As their search for groom Doug (Justin Bartha) leads from cut-rate wedding chapel to no-tell motel, the screenplay, by hot high-concept-of-the-moment team Jon Lucas and Scott Moore, strives mightily to strew banana peels in their path — most amusing, some merely desperate.
What proves consistent, as it did in Old School, is the chemistry among Hangover's three species of party mammalia. Cooper, well cast as the detestable Sack in Wedding Crashers, has the smarmy look of an avocational gynecologist; his Phil is the closest thing the movie has to a straight man, wedged in between a Felix Unger neatnik and an Oscar Madison slob. As the former, Helms uses his wall-mounted Whiffenpoof features to manic effect; as the latter, the ursine Galifianakis, a master at detonating sicko one-liners with a slow fuse, adopts a gut-forward toddle and an air of guileless hedonism, like a debauched tot with a city-sized Nuk. (He's left in charge of an abandoned baby, who rides on his chest as a human airbag; the astoundingly inappropriate trick he teaches the little guy leaves no doubt as to why he's persona non grata at Chuck E. Cheese.) Together, these three form a lopsided portrait of flabby, shabby, wannabe machismo — an instant rejoinder to the old taunt "man up."

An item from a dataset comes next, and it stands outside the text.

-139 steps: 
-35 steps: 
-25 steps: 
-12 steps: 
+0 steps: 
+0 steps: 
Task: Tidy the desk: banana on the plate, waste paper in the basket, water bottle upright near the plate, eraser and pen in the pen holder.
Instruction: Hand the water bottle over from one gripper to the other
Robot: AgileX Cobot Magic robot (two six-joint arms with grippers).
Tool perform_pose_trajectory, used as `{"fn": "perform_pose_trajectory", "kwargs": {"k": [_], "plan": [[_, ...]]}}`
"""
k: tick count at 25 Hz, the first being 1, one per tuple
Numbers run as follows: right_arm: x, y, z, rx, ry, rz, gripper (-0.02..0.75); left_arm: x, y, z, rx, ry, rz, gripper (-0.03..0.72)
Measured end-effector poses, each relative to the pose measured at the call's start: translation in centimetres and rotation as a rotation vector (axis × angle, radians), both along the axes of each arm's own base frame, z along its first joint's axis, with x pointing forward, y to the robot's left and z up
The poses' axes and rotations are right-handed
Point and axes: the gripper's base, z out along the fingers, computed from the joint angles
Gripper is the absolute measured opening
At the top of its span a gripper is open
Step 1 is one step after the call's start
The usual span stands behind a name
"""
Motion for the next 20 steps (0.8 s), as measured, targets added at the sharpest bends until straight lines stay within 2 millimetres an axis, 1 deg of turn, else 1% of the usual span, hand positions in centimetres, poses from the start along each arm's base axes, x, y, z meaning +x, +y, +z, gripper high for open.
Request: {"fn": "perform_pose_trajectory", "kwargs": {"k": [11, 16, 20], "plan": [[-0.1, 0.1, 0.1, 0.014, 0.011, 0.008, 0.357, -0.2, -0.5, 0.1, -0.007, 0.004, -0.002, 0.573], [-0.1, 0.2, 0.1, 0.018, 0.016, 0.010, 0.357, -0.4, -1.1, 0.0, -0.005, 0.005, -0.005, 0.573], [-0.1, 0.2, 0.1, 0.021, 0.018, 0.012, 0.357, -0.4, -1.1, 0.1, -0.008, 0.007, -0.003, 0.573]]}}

That makes them ideal subjects for director Phillips, among whose earliest films was Frat House — a 1998 documentary for which he underwent Hell Week hazing on camera and emerged with a grudging love-hate for his "brothers" that was not unlike Stockholm Syndrome. Starting with his teen-sex opus Road Trip, he's given himself perverted little cameos in his features, as if to remind mainstream viewers of his roots in the New York Underground Film Festival and the GG Allin documentary Hated. But the feeling that comes through in his megaplex movies, from Road Trip on, is closer to late, mellow John Waters. He can't bring himself to push the material into truly outré territory, or to characterize his growth-impaired guys as degenerate creeps rather than lovable scamps.
If that gives The Hangover a certain failure of nerve, it also makes the movie, like Old School and Road Trip, an unusually palatable entry in a rancid genre (e.g., Very Bad Things). Phillips's use of the Vegas locale is pretty facile, but at least he draws on the iconography of the celluloid Strip, from Rain Man to Casino, to show his characters struggling to meet the culture-set standards of "what happens in Vegas" — not a bad metaphor for being a man. It would resonate more if The Hangover's female characters weren't such non-entities: Either they're two-timing, ball-busting sluts (Rachael Harris as Stu's girl deserves hazard pay), easygoing, nurturing whores (Heather Graham's part evaporates on screen), or glorified extras. But considering what passes for a man's, man's, man's world in Todd Phillips movies, women may feel grateful for their relative absence.